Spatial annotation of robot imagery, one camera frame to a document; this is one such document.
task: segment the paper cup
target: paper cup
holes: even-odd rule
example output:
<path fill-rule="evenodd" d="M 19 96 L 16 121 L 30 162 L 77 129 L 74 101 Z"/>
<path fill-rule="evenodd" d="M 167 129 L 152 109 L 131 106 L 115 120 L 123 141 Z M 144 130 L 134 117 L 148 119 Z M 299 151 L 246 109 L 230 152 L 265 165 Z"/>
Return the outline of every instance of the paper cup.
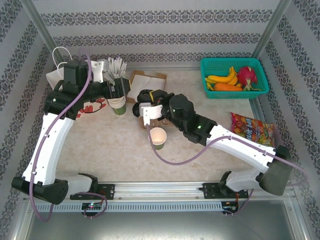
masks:
<path fill-rule="evenodd" d="M 161 127 L 155 127 L 150 130 L 150 135 L 152 139 L 152 145 L 154 146 L 154 148 L 156 150 L 162 149 L 167 140 L 166 131 L 163 130 Z"/>
<path fill-rule="evenodd" d="M 113 111 L 117 115 L 122 115 L 126 112 L 126 98 L 120 97 L 120 98 L 114 98 L 114 99 L 108 99 L 109 105 L 112 107 Z"/>

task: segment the striped wall
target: striped wall
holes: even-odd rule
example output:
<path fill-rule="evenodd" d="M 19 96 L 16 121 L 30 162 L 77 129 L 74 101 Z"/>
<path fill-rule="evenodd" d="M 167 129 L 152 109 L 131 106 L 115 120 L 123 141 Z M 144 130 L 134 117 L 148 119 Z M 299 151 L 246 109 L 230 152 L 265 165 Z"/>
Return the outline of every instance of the striped wall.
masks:
<path fill-rule="evenodd" d="M 270 87 L 259 98 L 264 116 L 309 175 L 296 190 L 311 239 L 320 239 L 319 15 L 320 0 L 293 0 L 260 55 Z M 294 170 L 293 179 L 303 176 Z"/>
<path fill-rule="evenodd" d="M 35 0 L 58 46 L 128 68 L 198 67 L 203 57 L 248 57 L 279 0 Z"/>
<path fill-rule="evenodd" d="M 30 161 L 40 133 L 49 50 L 18 0 L 0 2 L 0 240 L 23 196 L 11 188 Z"/>

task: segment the beige tabletop
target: beige tabletop
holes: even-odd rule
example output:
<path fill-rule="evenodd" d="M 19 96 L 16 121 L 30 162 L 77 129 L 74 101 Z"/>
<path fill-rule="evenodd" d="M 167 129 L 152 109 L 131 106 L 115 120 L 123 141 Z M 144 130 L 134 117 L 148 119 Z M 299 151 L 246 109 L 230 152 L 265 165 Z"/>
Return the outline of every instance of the beige tabletop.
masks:
<path fill-rule="evenodd" d="M 167 74 L 165 90 L 184 94 L 195 111 L 231 128 L 230 112 L 253 117 L 248 99 L 208 99 L 200 71 L 161 71 Z M 58 162 L 57 176 L 87 173 L 100 182 L 217 181 L 226 171 L 252 167 L 215 148 L 209 148 L 191 163 L 172 166 L 160 161 L 151 149 L 147 132 L 126 104 L 124 115 L 110 106 L 77 119 L 70 129 Z M 167 140 L 159 154 L 171 162 L 182 162 L 196 155 L 203 146 L 188 141 L 175 127 L 164 126 Z"/>

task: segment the snack bag
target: snack bag
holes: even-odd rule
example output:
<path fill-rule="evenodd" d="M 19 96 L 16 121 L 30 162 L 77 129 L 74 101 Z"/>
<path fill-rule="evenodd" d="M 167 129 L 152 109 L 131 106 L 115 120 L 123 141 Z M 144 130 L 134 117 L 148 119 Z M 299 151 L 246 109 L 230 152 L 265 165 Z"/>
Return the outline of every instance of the snack bag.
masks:
<path fill-rule="evenodd" d="M 232 132 L 252 142 L 275 147 L 274 125 L 231 112 Z"/>

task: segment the plastic basket
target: plastic basket
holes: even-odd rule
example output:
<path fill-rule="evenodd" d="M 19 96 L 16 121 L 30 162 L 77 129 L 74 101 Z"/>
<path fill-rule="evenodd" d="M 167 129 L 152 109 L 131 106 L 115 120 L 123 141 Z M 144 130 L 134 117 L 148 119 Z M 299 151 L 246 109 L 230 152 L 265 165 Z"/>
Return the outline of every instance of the plastic basket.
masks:
<path fill-rule="evenodd" d="M 200 63 L 202 84 L 208 99 L 254 99 L 260 94 L 269 92 L 266 75 L 260 62 L 256 58 L 212 57 L 203 58 Z M 262 91 L 209 91 L 206 86 L 205 78 L 209 75 L 227 76 L 229 74 L 229 68 L 232 66 L 236 72 L 245 66 L 253 68 L 258 84 L 253 83 L 252 87 L 259 88 Z"/>
* * * * *
From the entries, work out how many lines include the word "snack", answering with the number only.

# [Answer for the task]
3